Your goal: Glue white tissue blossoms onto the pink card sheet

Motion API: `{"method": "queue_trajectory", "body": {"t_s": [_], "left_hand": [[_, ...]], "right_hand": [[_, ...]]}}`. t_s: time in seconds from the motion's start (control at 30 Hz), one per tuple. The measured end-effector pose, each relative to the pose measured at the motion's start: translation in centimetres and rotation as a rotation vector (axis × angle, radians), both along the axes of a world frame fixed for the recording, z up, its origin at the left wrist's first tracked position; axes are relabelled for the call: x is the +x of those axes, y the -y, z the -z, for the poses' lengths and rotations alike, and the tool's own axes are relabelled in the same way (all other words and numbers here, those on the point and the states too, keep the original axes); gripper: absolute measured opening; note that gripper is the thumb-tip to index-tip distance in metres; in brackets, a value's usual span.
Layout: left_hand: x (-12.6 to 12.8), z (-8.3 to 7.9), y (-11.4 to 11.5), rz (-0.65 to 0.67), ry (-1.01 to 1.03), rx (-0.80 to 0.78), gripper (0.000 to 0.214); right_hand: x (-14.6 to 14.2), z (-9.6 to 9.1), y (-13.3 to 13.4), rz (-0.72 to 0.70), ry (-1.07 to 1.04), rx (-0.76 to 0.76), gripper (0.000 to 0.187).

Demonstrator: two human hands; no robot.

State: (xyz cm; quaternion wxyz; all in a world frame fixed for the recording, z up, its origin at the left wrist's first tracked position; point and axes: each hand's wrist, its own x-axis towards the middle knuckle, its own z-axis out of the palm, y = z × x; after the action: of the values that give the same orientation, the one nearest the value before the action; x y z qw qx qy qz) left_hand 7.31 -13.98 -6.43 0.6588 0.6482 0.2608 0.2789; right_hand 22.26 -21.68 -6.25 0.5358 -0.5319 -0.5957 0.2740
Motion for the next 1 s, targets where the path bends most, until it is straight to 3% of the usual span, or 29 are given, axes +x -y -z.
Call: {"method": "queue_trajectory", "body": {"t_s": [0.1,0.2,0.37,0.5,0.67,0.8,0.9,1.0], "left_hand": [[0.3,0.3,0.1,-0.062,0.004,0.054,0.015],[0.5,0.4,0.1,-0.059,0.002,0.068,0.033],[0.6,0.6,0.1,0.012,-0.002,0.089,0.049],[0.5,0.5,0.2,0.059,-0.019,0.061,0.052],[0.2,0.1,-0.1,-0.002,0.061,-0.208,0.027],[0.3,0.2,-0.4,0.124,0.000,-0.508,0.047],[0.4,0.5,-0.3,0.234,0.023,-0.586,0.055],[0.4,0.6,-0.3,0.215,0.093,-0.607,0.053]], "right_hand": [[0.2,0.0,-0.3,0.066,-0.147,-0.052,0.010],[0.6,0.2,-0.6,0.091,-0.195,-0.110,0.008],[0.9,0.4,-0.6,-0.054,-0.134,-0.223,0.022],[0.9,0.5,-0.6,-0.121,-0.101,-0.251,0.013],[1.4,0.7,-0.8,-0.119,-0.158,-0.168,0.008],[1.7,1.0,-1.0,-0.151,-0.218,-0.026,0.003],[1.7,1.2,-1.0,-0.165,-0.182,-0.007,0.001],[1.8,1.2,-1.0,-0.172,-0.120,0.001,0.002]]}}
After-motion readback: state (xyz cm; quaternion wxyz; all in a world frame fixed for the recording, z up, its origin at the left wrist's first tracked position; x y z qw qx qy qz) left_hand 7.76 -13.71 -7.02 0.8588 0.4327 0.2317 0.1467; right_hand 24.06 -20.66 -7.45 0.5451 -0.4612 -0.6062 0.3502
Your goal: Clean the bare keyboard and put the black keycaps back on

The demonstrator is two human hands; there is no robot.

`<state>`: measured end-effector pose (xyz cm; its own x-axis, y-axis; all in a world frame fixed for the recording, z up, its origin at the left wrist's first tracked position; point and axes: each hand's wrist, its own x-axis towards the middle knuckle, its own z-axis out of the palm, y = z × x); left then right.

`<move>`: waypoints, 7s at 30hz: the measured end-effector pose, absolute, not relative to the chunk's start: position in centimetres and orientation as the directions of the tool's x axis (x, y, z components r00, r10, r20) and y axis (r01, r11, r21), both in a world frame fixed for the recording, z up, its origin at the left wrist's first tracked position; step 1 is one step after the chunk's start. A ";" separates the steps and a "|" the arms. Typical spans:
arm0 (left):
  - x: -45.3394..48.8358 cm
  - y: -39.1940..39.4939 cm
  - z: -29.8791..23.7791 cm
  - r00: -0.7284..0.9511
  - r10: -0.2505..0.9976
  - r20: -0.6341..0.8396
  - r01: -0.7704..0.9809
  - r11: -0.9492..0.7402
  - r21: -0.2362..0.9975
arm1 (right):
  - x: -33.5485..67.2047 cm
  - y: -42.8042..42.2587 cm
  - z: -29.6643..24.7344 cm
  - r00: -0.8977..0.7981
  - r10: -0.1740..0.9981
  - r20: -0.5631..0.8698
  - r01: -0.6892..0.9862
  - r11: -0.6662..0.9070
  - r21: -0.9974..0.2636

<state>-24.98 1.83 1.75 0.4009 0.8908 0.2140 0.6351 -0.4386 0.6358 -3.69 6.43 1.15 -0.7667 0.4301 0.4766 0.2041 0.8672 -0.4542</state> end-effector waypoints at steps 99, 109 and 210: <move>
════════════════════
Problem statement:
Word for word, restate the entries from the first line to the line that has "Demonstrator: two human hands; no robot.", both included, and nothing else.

Exercise solution:
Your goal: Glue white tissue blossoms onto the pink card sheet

Motion API: `{"method": "queue_trajectory", "body": {"t_s": [_], "left_hand": [[_, ...]], "right_hand": [[_, ...]]}}`. t_s: time in seconds from the motion's start (control at 30 Hz), one per tuple. The measured end-effector pose, each relative to the pose measured at the motion's start: translation in centimetres and rotation as a rotation vector (axis × angle, radians), both along the axes of a world frame fixed for the recording, z up, its origin at the left wrist's first tracked position; axes are relabelled for the call: x is the +x of those axes, y the -y, z the -z, for the poses' lengths and rotations alike, and the tool's own axes are relabelled in the same way (all other words and numbers here, those on the point and the states too, keep the original axes); gripper: absolute measured opening; note that gripper is the thumb-tip to index-tip distance in metres; in brackets, a value's usual span.
Layout: left_hand: x (-12.6 to 12.8), z (-8.3 to 7.9), y (-11.4 to 11.5), rz (-0.65 to 0.67), ry (-1.01 to 1.03), rx (-0.80 to 0.78), gripper (0.000 to 0.214); right_hand: x (-14.6 to 14.2), z (-9.6 to 9.1), y (-13.3 to 13.4), rz (-0.72 to 0.70), ry (-1.07 to 1.04), rx (-0.76 to 0.76), gripper (0.000 to 0.187).

Demonstrator: two human hands; no robot.

With that, the answer is complete.